Из фланирующей по тротуару толпы выскочил господинчик, отчаянно замахал руками.
— Останови, — приказал Гагарин шоферу. Тот притормозил, руку опустил в нишу, но револьвер не вытащил.
— Да? — Гагарин приоткрыл дверь, выглянул.
— Простите, простите Бога ради, я не заметил, что флажок опущен, — начал оправдываться прохожий. — Но… Не могли бы, если вас не затруднит, конечно, подвезти и меня? Я опаздываю… опаздываю непозволительно, меня очень ждут…
— Куда вам? — доброжелательно спросил Гагарин.
— К новому стадиону. Понимаете, жена моя…
— Садитесь, — он подвинулся, освобождая место.
— Хорошие тут у вас экипажи, — попутчик осмотрелся.
— У нас?
— В Москве, я имею ввиду. Мы в Нижнем победнее, гобеленом не обиваем, куда… И мотор — зверь!
— Вы, значит, с Волги?
— Именно, — но представляться попутчик не стал, а перескочил на другое:
— Племянник жены — ратоборец, сегодня выступает на Богатырских играх, пропустить никак нельзя, свояченица обидится смертельно, а я, как на грех, задержался в Горном департаменте.

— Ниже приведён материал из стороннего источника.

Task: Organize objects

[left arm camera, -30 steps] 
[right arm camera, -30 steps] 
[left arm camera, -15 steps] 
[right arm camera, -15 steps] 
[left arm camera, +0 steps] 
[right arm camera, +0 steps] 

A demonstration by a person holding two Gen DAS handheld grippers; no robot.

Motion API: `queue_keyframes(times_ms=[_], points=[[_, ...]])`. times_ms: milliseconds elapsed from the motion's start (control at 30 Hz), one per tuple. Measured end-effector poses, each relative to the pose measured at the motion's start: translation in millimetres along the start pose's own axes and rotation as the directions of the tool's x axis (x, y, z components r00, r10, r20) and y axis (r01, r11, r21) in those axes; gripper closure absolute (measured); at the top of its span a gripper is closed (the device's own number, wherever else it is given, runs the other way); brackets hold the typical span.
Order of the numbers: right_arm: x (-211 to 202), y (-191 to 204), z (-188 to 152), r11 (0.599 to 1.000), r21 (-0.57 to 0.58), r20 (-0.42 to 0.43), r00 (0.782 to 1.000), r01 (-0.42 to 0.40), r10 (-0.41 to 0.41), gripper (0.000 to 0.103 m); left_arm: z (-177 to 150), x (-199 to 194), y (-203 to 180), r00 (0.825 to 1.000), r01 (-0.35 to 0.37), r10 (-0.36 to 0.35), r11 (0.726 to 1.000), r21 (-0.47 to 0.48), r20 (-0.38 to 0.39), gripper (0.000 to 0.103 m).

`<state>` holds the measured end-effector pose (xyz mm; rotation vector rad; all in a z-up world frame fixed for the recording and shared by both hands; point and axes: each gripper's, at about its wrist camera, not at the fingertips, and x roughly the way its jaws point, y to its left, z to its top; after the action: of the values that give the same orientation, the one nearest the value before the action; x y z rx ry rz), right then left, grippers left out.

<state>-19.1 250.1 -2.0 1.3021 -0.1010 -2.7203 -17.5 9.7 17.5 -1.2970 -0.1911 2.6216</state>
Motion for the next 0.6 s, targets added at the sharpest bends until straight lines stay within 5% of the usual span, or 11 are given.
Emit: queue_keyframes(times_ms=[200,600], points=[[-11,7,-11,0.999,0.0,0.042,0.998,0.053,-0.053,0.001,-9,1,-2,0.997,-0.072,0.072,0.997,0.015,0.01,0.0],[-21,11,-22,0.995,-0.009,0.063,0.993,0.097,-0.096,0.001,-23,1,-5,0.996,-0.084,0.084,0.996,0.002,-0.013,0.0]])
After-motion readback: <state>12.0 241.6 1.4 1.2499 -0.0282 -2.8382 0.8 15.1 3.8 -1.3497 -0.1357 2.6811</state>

Знаете, то одного нужного человека искать пришлось, то другого…
— Бывает, — сочувственно поддакнул Гагарин. — А как вам… вообще?

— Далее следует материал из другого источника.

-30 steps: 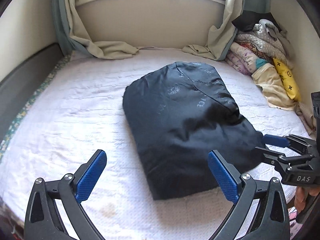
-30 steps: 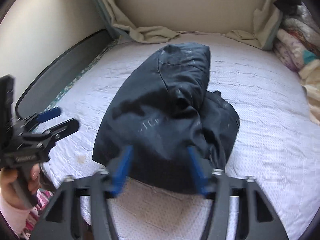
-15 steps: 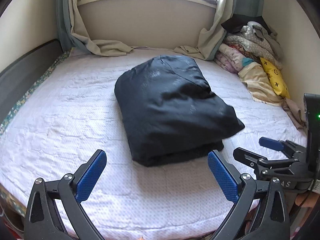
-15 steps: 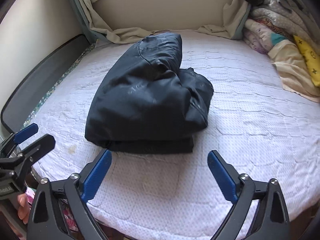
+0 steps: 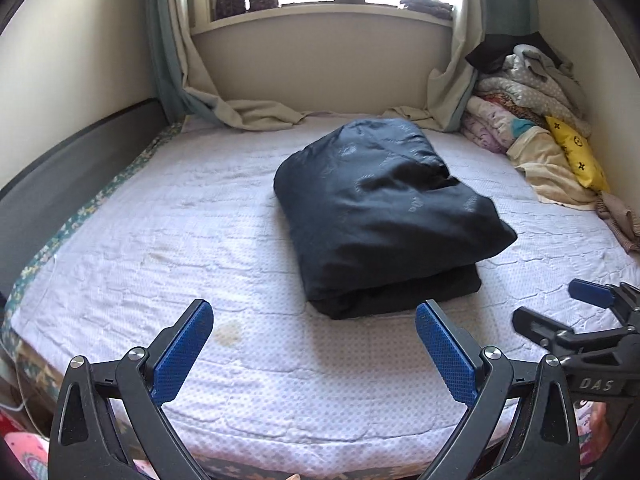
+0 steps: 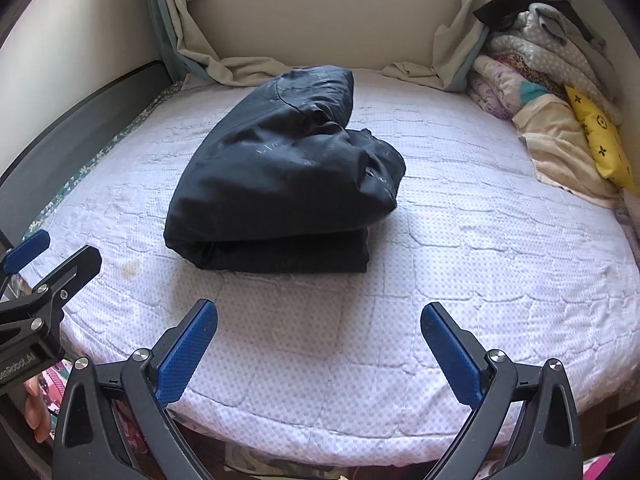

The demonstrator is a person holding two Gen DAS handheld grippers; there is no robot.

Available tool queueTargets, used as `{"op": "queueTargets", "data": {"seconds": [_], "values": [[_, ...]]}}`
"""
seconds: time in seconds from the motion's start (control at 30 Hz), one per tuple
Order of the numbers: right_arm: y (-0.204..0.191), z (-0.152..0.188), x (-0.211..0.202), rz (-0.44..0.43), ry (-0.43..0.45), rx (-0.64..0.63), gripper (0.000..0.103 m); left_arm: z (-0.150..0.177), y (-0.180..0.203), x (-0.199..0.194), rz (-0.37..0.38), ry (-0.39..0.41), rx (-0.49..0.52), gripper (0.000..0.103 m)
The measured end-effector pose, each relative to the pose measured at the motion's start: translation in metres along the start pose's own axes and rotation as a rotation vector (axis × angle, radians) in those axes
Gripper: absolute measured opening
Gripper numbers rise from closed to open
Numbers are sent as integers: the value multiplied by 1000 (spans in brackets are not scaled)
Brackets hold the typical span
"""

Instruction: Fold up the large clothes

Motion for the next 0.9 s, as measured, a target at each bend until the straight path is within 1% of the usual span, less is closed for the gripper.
{"op": "queueTargets", "data": {"seconds": [0.2, 0.4, 0.9], "values": [[5, 2, -7, 14, 22, 4, 101, 10, -2, 8, -11, -35, 6, 102], [5, 3, -7, 7, 20, -1, 101, 13, 2, 11, -10, -44, 24, 102], [9, 2, -7, -4, 15, 13, 101, 14, 5, 18, -6, -61, 20, 102]]}}
Point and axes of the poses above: each gripper's, at about its wrist camera, not at the fingertips, and x roughly the way its jaws point, y to its right, z to its underside, the point moved 8 cm from there along x, roughly the way its jaws point, and after that the axes turned 7 degrees about x, right-handed, at the moved point
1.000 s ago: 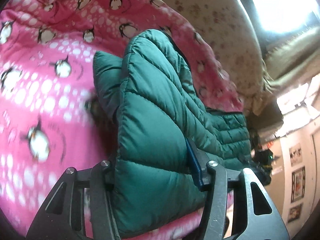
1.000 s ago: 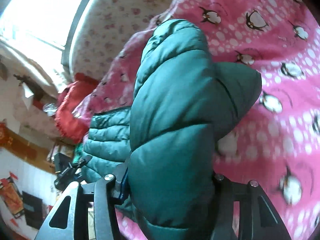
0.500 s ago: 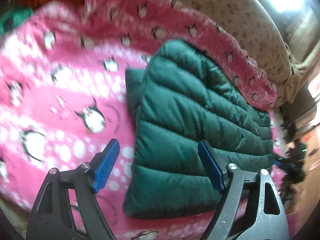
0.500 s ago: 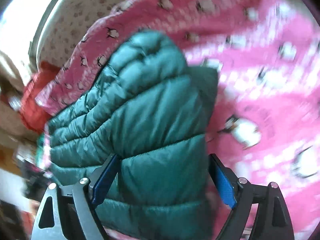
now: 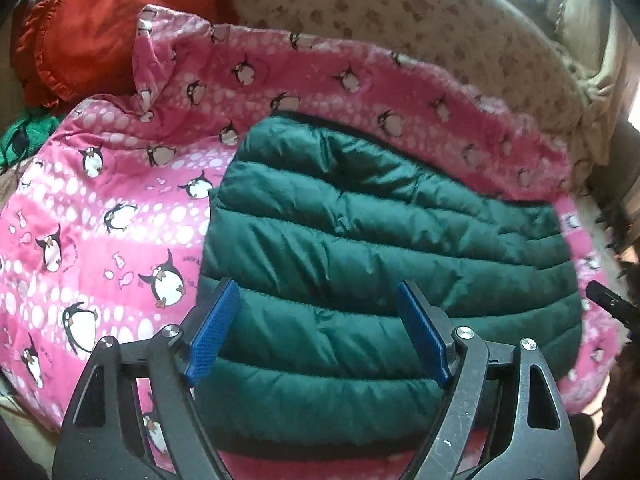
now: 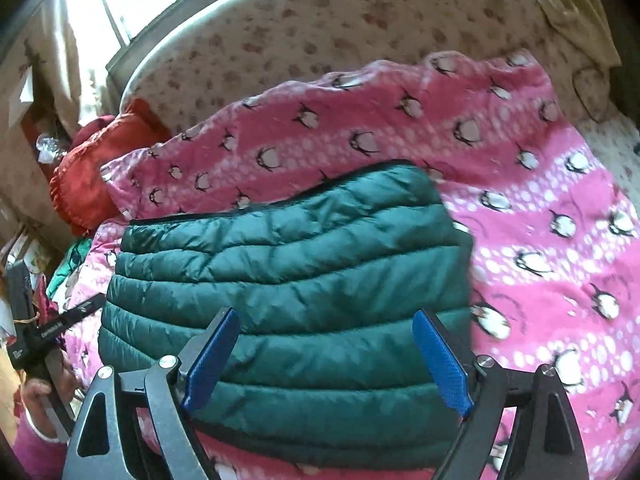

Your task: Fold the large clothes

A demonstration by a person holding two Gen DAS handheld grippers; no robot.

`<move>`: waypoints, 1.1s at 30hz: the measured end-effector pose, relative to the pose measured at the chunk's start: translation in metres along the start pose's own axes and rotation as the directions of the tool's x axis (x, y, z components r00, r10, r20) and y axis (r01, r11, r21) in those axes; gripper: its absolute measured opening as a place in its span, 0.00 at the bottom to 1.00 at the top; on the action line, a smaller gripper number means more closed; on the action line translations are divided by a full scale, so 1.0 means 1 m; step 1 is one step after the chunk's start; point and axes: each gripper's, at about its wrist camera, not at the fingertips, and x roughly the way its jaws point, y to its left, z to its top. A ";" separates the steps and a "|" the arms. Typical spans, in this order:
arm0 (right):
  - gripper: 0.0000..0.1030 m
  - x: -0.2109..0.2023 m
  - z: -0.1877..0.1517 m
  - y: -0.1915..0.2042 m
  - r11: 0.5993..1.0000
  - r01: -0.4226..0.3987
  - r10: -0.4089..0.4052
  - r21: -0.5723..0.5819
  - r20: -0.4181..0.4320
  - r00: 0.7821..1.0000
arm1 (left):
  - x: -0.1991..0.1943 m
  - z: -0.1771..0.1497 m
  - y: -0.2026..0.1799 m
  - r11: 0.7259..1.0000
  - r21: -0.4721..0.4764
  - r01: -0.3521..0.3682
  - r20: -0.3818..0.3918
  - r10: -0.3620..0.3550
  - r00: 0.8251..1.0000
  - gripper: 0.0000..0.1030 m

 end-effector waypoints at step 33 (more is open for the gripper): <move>1.00 -0.005 -0.058 0.046 0.994 0.101 -0.099 -0.029 0.060 0.993 | -0.051 -0.052 -0.032 0.993 0.085 -0.081 0.170 0.066 0.983 0.81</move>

— Столица? Москва, она и есть Москва, — уклонился от прямого ответа попутчик. Сейчас они ехали быстро, не выделяясь из общего потока экипажей, спешащих к Стадиону.
Значит, что мы имеем? Провинциал, очевидно, промышленник, неболтлив, осторожен, что еще? Гагарин порой проводил этакие психологический практикум, кто есть кто. Гарун аль-Рашид двадцатого века, посмеивался он над собой, но отказываться от привычки запросто поболтать с обывателем не думал. Не то, чтобы Гагарин надеялся таким способом получить новую информацию, плохи дела ведомства, в котором директор вынужден прибегать к подобным трюкам, нет, причина была в ином. Дух толпы, улицы, вот что искал он. Нюансы, которые невозможно прочитать в рапорте — интонации разговора, прищур глаз собеседника, уверенность или неуверенность, с которой тот ведет разговор и тысячи иных мелочей, в совокупности своей позволяющие чувствовать жизнь. А чувствовать жизнь ему необходимо так же, как канатоходцу ощущать трос под ногами. Иначе — вниз, и не на опилки манежа — на камни. Или даже — на штыки.